‘I mean, I saw
her friends taking shots at her every now and then, but I thought
nothing of it. I mean, one time when our Nan was babysitting she
tied me to my bed, and, my Nan being half-deaf, I was left up there
for three hours calling for help.
Don’t get mad,
I thought,
get even.
And I did. You’d think that, after the shit we did
to each other...’
He takes a
third deep breath.
‘I feel guilty
for the stuff I did to her. The dumb, tit-for-tat shit, like
swapping the sugar for the salt so she’d put it in her
porridge.’
‘The
salt-for-sugar gag never did anything worse than prove how fucking
dreary you are when it comes to practical jokes,’ I assure him. The
bleak, clawing desperation in his eyes tells me that the witticism
hasn’t landed.
‘Can you get
me another whiskey?’ he asks.
‘Maybe later,’
I reply. ‘So what happened to Penny?’
Charlie sighs,
from the tar-flooded bottoms of his lungs.
‘I don’t know,
man.
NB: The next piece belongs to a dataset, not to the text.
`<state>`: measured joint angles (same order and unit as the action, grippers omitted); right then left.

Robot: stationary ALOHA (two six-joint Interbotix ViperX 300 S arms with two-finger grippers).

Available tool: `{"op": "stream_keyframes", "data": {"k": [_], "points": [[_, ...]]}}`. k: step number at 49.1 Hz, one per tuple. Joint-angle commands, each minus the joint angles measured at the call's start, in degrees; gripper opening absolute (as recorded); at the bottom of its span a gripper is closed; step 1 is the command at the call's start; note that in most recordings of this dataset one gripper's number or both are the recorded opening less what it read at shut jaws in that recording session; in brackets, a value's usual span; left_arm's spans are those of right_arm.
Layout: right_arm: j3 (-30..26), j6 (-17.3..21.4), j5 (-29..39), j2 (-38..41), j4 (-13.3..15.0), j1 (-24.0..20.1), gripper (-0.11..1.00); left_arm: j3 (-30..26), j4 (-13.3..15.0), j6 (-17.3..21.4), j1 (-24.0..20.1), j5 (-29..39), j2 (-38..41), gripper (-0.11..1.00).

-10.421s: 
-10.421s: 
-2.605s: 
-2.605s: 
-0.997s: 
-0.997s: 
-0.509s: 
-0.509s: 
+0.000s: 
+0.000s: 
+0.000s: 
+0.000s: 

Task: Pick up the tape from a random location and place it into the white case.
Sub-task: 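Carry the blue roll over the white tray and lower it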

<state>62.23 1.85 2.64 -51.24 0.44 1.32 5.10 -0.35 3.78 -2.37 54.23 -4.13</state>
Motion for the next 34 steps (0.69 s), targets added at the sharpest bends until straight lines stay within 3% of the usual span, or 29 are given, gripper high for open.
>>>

First thing any of us noticed was this time she came back from
a night out with blood on her jeans. My dad spotted it and made her
show him her leg, right in front of all of us. She was about
sixteen; I must’ve been about twelve, thirteen, I guess. She had
this gash on her leg, only about an inch long, but it was the way
the skin had split apart that was worrying, y’know? Like a canoe.
Showed that whoever did it really wanted to inflict some
damage.
‘For the next
few days I kept overhearing my parents trying to work out who’d
done it to her: Angela; Pamela; Sandra; Rita; the only one they
never accused was Penny herself. It wasn’t long until it became
obvious who was doing it, though.
‘It was like
my parents opened the box, that night. After that, the secret was
out, so I guess she didn’t have to hold back anymore. It started
out being every month my parents would find a new scar, then every
week, then every fucking day. There was even this one time where
she poured boiling water over herself; she got away from it without
needing a skin graft, but the dry pus on the bandage stank the
house up for weeks. So my mum and dad did what any parents would
do; they stopped her going out, except to school, and when it
turned out that there was a three-month waiting list to get
counselling on the NHS, they spent all the money they didn’t have
on getting her in with someone private. They just wanted her
fixed
, y’know? And when she didn’t get fixed even I could
tell they were frustrated, maybe even angry, with her, so I’m
fucking certain that she felt it.’ Suddenly he snarls, as though
someone has just contradicted him. ‘And when she didn’t get better,
what, were they supposed to just set her loose, knowing that she’d
come home with more stubbed-out fags on her arms, and a stomach
full of painkillers? And what was she supposed to do with that
guilt; knowing that every bad thing she thought about herself only
served to make the people she loved feel like failures? Both sides
just got worse. Mum and Dad stopped her leaving the house for
anything other than college or counselling, and told her teachers
to keep an eye on her. Then, for her part, Penny did what any
teenage rebel would do when Big Brother’s got them under his thumb;
she just got smarter about it. Self-harm turned to starvation. For
a while, mum and dad thought she was making progress.’
Charlie plucks
a cigarette out of the pack with his teeth, wearing a pensive
expression.
‘Have you got
a condom on you?’ I ask him.
‘Um, yeah,
sure,’ he replies, the pensive expression giving way to a quizzical
one. He fumbles around in his back pocket, wrenches out his wallet
and removes a square, foil parcel from it. He hands it to me. I
pull it open with my teeth and spit the foil out onto the coffee
table. With a smirk, I say:
‘They’re going
to wonder what we’ve been up to down here.’
For the second
time, my joke doesn’t land. I roll my eyes and, as Charlie is
lighting his cigarette, peel the condom over the fire alarm.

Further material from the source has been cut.